VISN 7: Birmingham, AL; Central Alabama, AL; Tuscaloosa, AL; Atlanta, GA; Dublin, GA; Augusta, GA; Charleston, SC; Columbia, SC
Florida/Caribbean CPAC
407-599-8095
VISN 8: Orlando, FL; N Florida/S Georgia; Tampa, FL; Miami, FL; West Palm Beach, FL; Bay Pines, FL; San Juan, PR
Mid-South CPAC
629-224-5062
VISN 9: Lexington, KY; Louisville, KY; Tennessee Valley, TN; Memphis, TN; Mountain Home, TN

VISN 16: Central Arkansas; Fayetteville, AR; Biloxi, MS; Jackson, MS; Shreveport, LA; New Orleans, LA; Alexandria, LA

VISN 17: North Texas; Amarillo, TX; Central Texas; El Paso, TX; West Texas; Houston, TX; South Texas; Texas Valley Coastal Bend
North Central CPAC
608-821-7525
VISN 10: Battle Creek, MI; Saginaw, MI; Ann Arbor, MI; Detroit, MI; Marion, IN; Indianapolis, IN; Cleveland, OH; Columbus, OH; Cincinnati, OH; Dayton, OH; Chillicothe, OH

VISN 12: Iron Mountain, MI; Madison, WI; Milwaukee, WI; Tomah, WI; Chicago, IL; Hines, IL; North Chicago, IL; Illiana, IL
Central Plains CPAC
913-758-6806
VISN 15: Heartland (E. Kansas; Wichita, KS; Columbia, MO); St Louis/Poplar Bluff, MO; Marion, IL

VISN 19: Montana; Cheyenne, WY; Sheridan, WY; Salt Lake City, UT; Eastern Colorado, CO; Grand Junction, CO; Muskogee, OK; Oklahoma City, OK

VISN 23: Fargo, ND; Minneapolis, MN; St Cloud, MN; Black Hills, SD; Sioux Falls, SD; Omaha, NE
West CPAC
702-341-3562
VISN 20: Alaska; Puget Sound, WA; Spokane, WA; Walla Walla, WA; Boise, ID; Portland, OR; Roseburg, OR; White City, OR

VISN 21: Northern California (Sacramento & Martinez); Central California (Fresno); San Francisco, CA; Palo Alto, CA; Pacific Islands; Sierra Nevada, NV; Southern Nevada, NV

VISN 22: Los Angeles, CA; Long Beach, CA; Loma Linda, CA; San Diego, CA; Northern Arizona; Phoenix, AZ; Southern Arizona; New Mexico

Standardized Episodes of Care (SEOC) Billing Code Information

The VA SEOC Billing Code List provides preapproved billing codes associated with the services within each available SEOC. The list also contains billing codes that require TPP precertification, called "Precertification (Precert) Codes.” While the codes have been clinically approved in the referral by VA as part of the SEOC, an additional precertification request must be submitted by VHA Revenue Operations to the Veteran’s TPP for the precert codes.

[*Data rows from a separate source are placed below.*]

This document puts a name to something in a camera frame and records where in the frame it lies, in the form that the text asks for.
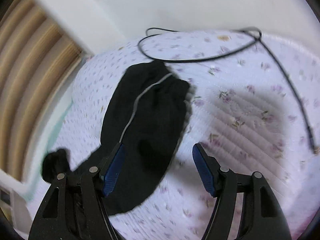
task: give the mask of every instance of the black sock
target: black sock
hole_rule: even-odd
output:
[[[161,61],[133,65],[126,70],[104,116],[101,146],[74,174],[81,176],[112,152],[132,115],[137,96],[169,73]],[[126,157],[121,173],[113,192],[103,199],[108,215],[132,210],[156,189],[183,129],[188,89],[187,82],[169,76],[140,98],[122,141]]]
[[[70,166],[65,149],[58,149],[46,155],[42,162],[41,176],[44,181],[52,183],[59,173],[70,173]]]

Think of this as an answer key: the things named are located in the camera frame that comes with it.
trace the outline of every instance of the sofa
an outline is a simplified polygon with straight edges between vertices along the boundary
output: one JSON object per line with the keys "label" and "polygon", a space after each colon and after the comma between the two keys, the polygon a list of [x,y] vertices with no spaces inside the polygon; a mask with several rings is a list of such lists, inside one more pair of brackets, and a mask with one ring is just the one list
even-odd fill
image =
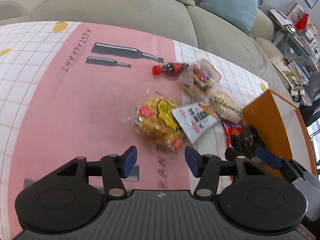
{"label": "sofa", "polygon": [[254,73],[292,101],[269,58],[271,20],[258,10],[250,36],[196,6],[176,0],[0,0],[0,25],[26,21],[79,21],[131,28],[213,53]]}

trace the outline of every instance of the lemon print
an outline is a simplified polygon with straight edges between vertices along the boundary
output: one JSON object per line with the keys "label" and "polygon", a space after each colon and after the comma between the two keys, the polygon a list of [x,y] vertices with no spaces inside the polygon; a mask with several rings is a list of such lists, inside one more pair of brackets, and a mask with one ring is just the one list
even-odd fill
{"label": "lemon print", "polygon": [[264,92],[267,91],[267,87],[265,84],[260,83],[260,87]]}
{"label": "lemon print", "polygon": [[4,56],[5,54],[7,54],[11,49],[3,49],[0,51],[0,57]]}
{"label": "lemon print", "polygon": [[68,23],[66,22],[57,22],[56,25],[53,27],[52,31],[54,33],[62,32],[68,27]]}

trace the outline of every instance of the white grid tablecloth
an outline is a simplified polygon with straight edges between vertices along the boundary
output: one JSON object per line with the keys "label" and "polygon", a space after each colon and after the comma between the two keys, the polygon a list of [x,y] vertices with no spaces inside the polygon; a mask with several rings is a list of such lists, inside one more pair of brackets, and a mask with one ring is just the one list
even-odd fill
{"label": "white grid tablecloth", "polygon": [[[24,114],[33,93],[49,63],[61,48],[64,41],[79,22],[67,22],[68,28],[53,33],[57,21],[17,23],[0,26],[0,51],[11,49],[0,57],[0,239],[10,240],[7,192],[10,163],[14,145]],[[178,62],[209,60],[222,76],[217,89],[233,96],[245,106],[263,91],[260,83],[268,84],[247,70],[192,46],[174,41]],[[192,99],[183,93],[183,103]],[[224,158],[226,149],[223,128],[217,124],[204,134],[194,147],[201,154],[211,153]],[[198,179],[190,172],[190,186],[193,191]],[[222,177],[218,191],[230,184],[229,177]]]}
{"label": "white grid tablecloth", "polygon": [[24,114],[49,63],[70,33],[80,24],[53,33],[55,22],[0,26],[0,239],[10,240],[8,182],[14,145]]}

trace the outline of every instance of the red decoration
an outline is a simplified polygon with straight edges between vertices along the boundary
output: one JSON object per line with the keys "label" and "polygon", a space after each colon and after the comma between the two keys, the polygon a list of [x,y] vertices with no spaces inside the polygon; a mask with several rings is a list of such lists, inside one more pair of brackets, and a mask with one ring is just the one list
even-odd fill
{"label": "red decoration", "polygon": [[301,31],[307,27],[309,14],[306,13],[295,25],[297,31]]}

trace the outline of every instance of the wall
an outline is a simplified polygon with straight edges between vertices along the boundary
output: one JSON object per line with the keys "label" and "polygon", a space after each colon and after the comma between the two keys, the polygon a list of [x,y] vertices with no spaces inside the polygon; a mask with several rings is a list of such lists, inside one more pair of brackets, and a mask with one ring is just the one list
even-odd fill
{"label": "wall", "polygon": [[320,0],[311,9],[306,0],[265,0],[261,10],[267,13],[269,9],[276,8],[284,14],[289,14],[294,6],[299,3],[302,8],[309,13],[309,18],[313,24],[317,24],[320,28]]}

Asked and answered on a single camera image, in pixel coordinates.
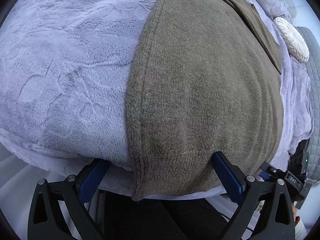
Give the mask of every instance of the sweater sleeve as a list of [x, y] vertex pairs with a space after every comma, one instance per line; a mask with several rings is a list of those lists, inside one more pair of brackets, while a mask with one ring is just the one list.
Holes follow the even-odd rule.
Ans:
[[304, 227], [302, 220], [300, 219], [295, 226], [295, 240], [303, 240], [307, 236], [307, 230]]

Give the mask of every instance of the silver bolt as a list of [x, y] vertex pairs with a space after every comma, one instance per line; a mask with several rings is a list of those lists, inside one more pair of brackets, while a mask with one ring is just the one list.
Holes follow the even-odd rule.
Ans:
[[68, 178], [67, 178], [67, 180], [68, 180], [69, 182], [72, 182], [72, 181], [74, 181], [75, 179], [76, 179], [76, 176], [75, 176], [75, 175], [69, 175]]
[[284, 180], [283, 179], [278, 179], [278, 183], [282, 186], [282, 185], [284, 185]]
[[44, 184], [44, 182], [45, 182], [45, 179], [39, 179], [39, 180], [38, 180], [38, 184], [39, 184], [39, 185]]
[[250, 181], [250, 182], [254, 182], [256, 179], [255, 179], [254, 176], [249, 175], [249, 176], [247, 176], [247, 180]]

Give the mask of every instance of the black fabric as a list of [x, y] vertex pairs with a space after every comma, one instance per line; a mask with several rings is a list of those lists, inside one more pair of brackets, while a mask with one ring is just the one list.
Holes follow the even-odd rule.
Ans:
[[111, 240], [214, 240], [226, 225], [205, 199], [135, 202], [106, 194], [104, 229]]

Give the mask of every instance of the brown sweater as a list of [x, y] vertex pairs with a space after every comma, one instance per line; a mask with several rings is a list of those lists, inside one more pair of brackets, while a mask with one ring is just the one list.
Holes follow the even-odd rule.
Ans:
[[132, 198], [221, 185], [222, 151], [255, 174], [279, 145], [281, 52], [246, 0], [157, 0], [126, 96]]

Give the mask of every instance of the gray quilt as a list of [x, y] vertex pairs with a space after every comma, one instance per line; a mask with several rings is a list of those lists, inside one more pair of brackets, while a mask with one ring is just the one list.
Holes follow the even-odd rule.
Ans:
[[303, 36], [310, 51], [306, 68], [311, 78], [310, 99], [314, 111], [315, 128], [310, 138], [307, 152], [310, 154], [308, 162], [308, 182], [320, 181], [320, 46], [312, 34], [305, 27], [296, 27]]
[[[155, 1], [19, 0], [0, 28], [0, 142], [25, 162], [63, 176], [77, 173], [92, 157], [110, 160], [115, 165], [100, 187], [130, 194], [133, 176], [119, 168], [131, 169], [124, 94]], [[286, 169], [288, 150], [312, 129], [295, 130], [301, 126], [294, 110], [301, 120], [311, 119], [308, 99], [294, 94], [305, 87], [293, 90], [294, 68], [271, 20], [290, 16], [279, 0], [248, 1], [282, 48], [284, 128], [272, 164]]]

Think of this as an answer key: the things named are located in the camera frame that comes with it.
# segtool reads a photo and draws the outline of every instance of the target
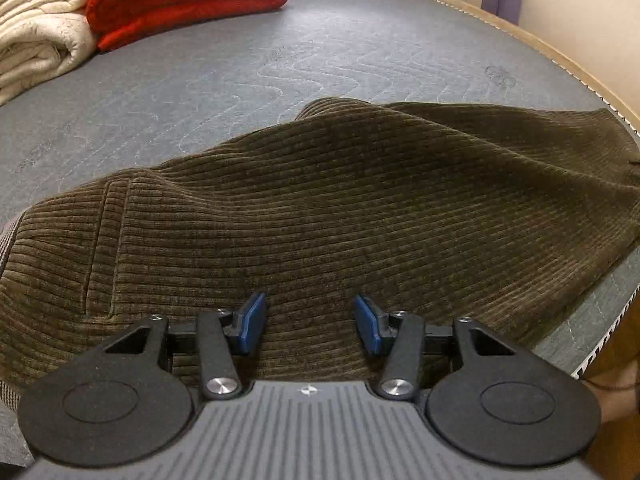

Prior to viewing the VA SEOC Billing Code List, you must accept the terms and conditions defined
in the License for Use Of Current Procedural Terminology.

Additional Coding Information

Ancillary Codes: Please note that claims for ancillary services will be processed in accordance with CMS NCCI, MUE, and related edits.

If code(s) are not on SEOC: Services provided must be appropriate and necessary to accomplish the intent of the referring provider's order/consult request. The SEOC describes the most likely scope of care necessary, but other services may be allowed in certain circumstances if necessary for completing the referral.